The Petabyte Paradigm
Gerry Higgins, senior vice president of Verizon information processing services in New York City, points out that maintaining a petabyte of data raises distribution management issues in hardware as well as software. In the petabyte world, data is usually spread over thousands of disks. “Vendors always want to talk to me about how great their mean-time-between-failure numbers are. I tell them not to bother. All I’m interested in is what happens when there is a failure,” Higgins says. “When you deal with so many disks, some are always crashing. I tell them that when you’re a petabyte guy like me, you have to expect failures.”
Many observers think the transition to petabyte levels is going to introduce changes even more sweeping than those associated with previous leaps in storage. “Traditionally vendors have built standalone data mining engines and moved the data into them,” says Winter. “But are you going to be able to move a petabyte around like that?” Winter foresees radical changes in engine architecture, probably involving breakthroughs in the engineering of parallelization.
“The whole notion of storage takes on a new meaning,” says Scot Klimke, vice president and CIO for Network Appliance, a storage services vendor in Sunnyvale, Calif. “It starts to be defined less as simple retention and more as the struggle for information quality.”
Perhaps the worst such issue is consistency. A petabyte of data is so big, and the quality of the information it contains is perforce so low, that it is bound to contain and create inconsistent information, which means that any petabyte-level system has to contain ways of detecting and resolving data conflicts.

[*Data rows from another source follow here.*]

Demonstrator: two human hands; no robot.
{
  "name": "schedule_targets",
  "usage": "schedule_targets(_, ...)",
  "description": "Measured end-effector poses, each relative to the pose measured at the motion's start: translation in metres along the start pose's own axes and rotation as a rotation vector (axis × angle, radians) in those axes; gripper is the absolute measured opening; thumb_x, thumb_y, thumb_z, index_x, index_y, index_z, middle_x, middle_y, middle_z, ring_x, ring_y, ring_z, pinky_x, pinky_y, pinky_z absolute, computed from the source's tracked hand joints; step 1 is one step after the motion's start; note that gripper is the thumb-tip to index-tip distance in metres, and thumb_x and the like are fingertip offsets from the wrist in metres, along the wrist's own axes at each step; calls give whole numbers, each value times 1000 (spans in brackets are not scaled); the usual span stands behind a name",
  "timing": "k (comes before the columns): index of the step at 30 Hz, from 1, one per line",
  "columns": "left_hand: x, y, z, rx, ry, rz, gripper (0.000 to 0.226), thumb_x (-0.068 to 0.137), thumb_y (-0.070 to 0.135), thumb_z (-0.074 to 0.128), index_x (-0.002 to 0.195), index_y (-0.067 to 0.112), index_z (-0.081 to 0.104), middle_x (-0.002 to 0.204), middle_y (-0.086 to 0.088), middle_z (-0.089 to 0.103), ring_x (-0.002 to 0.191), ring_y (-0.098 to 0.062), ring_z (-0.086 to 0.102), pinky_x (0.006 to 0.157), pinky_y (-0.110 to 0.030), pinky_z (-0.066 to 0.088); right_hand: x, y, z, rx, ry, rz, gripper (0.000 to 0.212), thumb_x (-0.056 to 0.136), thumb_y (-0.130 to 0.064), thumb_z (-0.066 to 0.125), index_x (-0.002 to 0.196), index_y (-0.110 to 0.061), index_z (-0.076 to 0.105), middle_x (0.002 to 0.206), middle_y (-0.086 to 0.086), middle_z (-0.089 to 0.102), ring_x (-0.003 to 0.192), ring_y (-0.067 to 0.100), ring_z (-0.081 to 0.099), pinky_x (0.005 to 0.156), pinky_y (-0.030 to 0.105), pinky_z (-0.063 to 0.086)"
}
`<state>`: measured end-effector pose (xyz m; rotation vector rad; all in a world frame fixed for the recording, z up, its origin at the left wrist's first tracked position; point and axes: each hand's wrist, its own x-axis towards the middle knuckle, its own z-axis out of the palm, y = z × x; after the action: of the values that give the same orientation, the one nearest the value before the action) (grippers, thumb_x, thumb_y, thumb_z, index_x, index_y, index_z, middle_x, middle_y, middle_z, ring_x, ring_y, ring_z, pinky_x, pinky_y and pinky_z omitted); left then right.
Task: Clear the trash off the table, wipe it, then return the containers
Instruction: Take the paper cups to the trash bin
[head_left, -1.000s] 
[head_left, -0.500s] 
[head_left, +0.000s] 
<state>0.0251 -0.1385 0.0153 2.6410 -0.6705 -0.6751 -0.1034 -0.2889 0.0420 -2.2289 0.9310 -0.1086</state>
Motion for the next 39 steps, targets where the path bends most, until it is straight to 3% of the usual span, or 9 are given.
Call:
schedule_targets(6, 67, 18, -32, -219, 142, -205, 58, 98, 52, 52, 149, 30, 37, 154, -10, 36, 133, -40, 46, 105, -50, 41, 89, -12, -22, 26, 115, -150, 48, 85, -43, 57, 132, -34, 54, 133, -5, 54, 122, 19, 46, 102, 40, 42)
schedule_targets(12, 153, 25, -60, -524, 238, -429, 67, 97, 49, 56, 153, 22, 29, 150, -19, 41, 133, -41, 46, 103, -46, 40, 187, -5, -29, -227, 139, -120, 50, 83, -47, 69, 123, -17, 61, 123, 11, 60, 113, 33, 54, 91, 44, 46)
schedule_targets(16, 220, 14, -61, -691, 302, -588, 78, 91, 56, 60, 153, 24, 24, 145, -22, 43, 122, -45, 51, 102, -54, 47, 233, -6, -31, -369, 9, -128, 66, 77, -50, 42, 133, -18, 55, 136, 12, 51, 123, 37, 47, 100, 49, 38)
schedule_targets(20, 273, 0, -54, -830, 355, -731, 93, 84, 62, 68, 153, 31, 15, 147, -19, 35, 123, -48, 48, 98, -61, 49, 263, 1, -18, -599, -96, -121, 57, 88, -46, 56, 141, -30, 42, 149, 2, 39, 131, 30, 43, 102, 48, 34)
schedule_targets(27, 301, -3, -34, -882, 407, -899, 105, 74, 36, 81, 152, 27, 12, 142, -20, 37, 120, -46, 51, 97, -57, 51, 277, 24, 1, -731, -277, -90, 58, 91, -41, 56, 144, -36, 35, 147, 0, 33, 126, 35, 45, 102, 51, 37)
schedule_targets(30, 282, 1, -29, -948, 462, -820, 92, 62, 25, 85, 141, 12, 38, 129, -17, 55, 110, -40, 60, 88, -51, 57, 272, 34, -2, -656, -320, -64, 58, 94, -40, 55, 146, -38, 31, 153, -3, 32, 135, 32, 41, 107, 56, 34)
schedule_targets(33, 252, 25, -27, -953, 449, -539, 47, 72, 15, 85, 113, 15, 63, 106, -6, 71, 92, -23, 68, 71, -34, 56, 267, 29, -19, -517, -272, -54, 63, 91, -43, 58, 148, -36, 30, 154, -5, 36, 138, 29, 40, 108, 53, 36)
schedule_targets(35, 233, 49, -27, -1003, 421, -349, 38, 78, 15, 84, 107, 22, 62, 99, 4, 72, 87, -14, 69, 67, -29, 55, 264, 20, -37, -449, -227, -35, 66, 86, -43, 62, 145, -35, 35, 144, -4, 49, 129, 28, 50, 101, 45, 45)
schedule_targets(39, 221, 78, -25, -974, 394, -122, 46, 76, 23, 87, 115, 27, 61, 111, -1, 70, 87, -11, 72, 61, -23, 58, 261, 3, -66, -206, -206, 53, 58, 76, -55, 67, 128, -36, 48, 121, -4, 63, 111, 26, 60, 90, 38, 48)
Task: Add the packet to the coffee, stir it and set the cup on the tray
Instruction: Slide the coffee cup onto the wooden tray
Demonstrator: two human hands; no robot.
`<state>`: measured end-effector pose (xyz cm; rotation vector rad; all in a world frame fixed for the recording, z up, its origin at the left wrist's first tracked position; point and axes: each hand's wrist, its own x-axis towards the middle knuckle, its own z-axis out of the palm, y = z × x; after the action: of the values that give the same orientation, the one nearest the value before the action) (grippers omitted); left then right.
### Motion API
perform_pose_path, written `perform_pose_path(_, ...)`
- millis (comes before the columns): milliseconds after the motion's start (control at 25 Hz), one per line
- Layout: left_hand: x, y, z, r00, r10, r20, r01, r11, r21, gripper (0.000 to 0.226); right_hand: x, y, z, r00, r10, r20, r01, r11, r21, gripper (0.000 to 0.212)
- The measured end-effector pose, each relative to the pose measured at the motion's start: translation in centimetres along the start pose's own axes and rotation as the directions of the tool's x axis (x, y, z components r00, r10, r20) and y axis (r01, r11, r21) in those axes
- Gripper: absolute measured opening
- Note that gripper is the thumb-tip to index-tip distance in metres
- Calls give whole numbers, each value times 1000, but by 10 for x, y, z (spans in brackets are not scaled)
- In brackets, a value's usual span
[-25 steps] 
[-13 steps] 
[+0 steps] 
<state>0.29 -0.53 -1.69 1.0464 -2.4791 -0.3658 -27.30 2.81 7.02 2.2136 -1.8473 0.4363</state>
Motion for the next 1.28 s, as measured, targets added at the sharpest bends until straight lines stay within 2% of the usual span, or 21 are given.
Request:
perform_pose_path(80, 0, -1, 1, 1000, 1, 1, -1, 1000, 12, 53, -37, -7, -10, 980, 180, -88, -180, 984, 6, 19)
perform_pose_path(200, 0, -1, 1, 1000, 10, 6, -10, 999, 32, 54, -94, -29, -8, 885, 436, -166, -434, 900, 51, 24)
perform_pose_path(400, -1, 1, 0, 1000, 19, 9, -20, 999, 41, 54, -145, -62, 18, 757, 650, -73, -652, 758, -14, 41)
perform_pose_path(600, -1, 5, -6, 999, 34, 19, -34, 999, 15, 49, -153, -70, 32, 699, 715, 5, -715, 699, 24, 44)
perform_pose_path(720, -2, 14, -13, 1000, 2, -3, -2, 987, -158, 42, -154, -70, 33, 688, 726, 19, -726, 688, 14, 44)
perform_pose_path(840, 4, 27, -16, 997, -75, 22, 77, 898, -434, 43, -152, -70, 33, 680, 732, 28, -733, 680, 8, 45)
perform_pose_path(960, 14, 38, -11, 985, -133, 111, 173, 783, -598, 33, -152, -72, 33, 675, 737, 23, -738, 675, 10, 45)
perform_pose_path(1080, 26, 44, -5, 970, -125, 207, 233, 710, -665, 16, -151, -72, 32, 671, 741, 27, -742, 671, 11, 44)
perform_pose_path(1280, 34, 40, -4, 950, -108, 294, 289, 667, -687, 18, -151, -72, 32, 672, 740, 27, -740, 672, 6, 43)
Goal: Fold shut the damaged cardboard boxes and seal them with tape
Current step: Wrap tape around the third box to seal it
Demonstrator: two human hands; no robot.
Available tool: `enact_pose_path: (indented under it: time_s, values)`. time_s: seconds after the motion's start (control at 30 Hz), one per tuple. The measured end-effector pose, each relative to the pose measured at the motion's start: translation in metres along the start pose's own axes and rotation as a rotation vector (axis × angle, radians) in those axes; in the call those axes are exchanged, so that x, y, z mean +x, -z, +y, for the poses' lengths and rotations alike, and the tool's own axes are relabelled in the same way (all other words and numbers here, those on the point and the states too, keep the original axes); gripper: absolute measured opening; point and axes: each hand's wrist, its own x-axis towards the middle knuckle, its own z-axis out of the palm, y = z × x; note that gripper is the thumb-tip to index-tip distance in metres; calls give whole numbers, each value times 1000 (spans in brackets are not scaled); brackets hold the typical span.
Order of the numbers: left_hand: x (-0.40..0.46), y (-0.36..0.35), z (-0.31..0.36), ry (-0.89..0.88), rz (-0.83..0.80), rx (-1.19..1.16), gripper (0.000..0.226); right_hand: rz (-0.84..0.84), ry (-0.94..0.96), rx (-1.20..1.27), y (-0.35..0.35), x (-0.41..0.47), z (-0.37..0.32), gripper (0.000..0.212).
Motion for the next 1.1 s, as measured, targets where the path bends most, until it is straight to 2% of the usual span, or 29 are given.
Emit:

Another issue is aging: Information quality varies, roughly, with age, but present systems are poorly equipped to track the age of material, especially material within a file. “I have five priorities for this fiscal year,” Klimke says. “Two involve data quality.”
Klimke argues that as the petabyte revolution picks up steam, the struggle to measure and manage data quality will increasingly define the CIO’s job. While he might or might not be right about this specific point, it’s clear that anyone exploring the petabyte world should bring a good map, watch out for booby traps and carry a rabbit’s foot for luck.